A likeable “As You Like It” off-B’way and a tasty Dinner Theater in the suburbs

There must be as many ways of creating the Forest of Arden onstage as there are productions of “As You Like It.” In director John Doyle’s minimalist production of Shakespeare’s romantic comedy at Classic Stage Company, you know you’re in Arden when the multiple globes hanging over the playing area glow green. That effect is enhanced by the light touch of the mostly young, buoyant cast, headed by spritely Hannah Cabell as Rosalind, Shakespeare’s longest female role by line count.

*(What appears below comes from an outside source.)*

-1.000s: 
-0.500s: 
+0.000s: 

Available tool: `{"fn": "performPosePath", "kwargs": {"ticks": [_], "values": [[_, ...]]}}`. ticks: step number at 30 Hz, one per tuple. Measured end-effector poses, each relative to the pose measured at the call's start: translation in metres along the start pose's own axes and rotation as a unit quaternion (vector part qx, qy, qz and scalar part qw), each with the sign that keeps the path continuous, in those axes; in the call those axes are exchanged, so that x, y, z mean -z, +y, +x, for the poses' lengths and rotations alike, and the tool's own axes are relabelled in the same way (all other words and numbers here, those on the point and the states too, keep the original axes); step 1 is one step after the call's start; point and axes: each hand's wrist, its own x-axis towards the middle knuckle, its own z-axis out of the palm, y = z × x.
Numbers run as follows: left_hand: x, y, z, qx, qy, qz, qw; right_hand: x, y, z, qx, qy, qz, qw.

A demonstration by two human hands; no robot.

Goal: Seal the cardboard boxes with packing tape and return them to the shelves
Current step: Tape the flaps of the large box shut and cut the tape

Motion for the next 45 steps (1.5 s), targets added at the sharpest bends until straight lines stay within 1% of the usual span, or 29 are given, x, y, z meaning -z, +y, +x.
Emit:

Beginning as a reading, with the ten-member cast grouped around Ellen Burstyn seated on a theatrical trunk holding the book, the play soon spills out onto the playing area. Burstyn, who goes on to play Jaques, stays seated, following along, keeping us aware that what’s unfolding is a play, a point that Shakespeare makes in several plays (“Shrew,” pointedly). The “As You Like It” characters often see themselves as actors, and at the end, the audience is invited to think of themselves the same.  Doyle’s vision unfolds over 100 continuous minutes, made possible by judicious editing that retains the play’s witty interlacing of disguises and mistaken identity.

Duke Senior (Bob Stillman) and Jaques (Ellen Burstyn) [Photos: Richard Termine]

Duke Senior, deposed by his younger brother Duke Frederick (both played by Bob Stillman, a common doubling), lives in exile in the Forest of Arden, attended by several loyalists, including Jaques, who embodies melancholy world-weariness. Stooped and dour, (and played male, as written, by Burstyn), Jaques is the quintessential commentator on human foibles – memorably expressed in the Seven Ages “All the World’s a stage…” speech. (Canadian actress Seana McKenna played Jaques as a woman at Stratford last year. Both interpretations raise the suspension-of-disbelief bar; both women cleared it.)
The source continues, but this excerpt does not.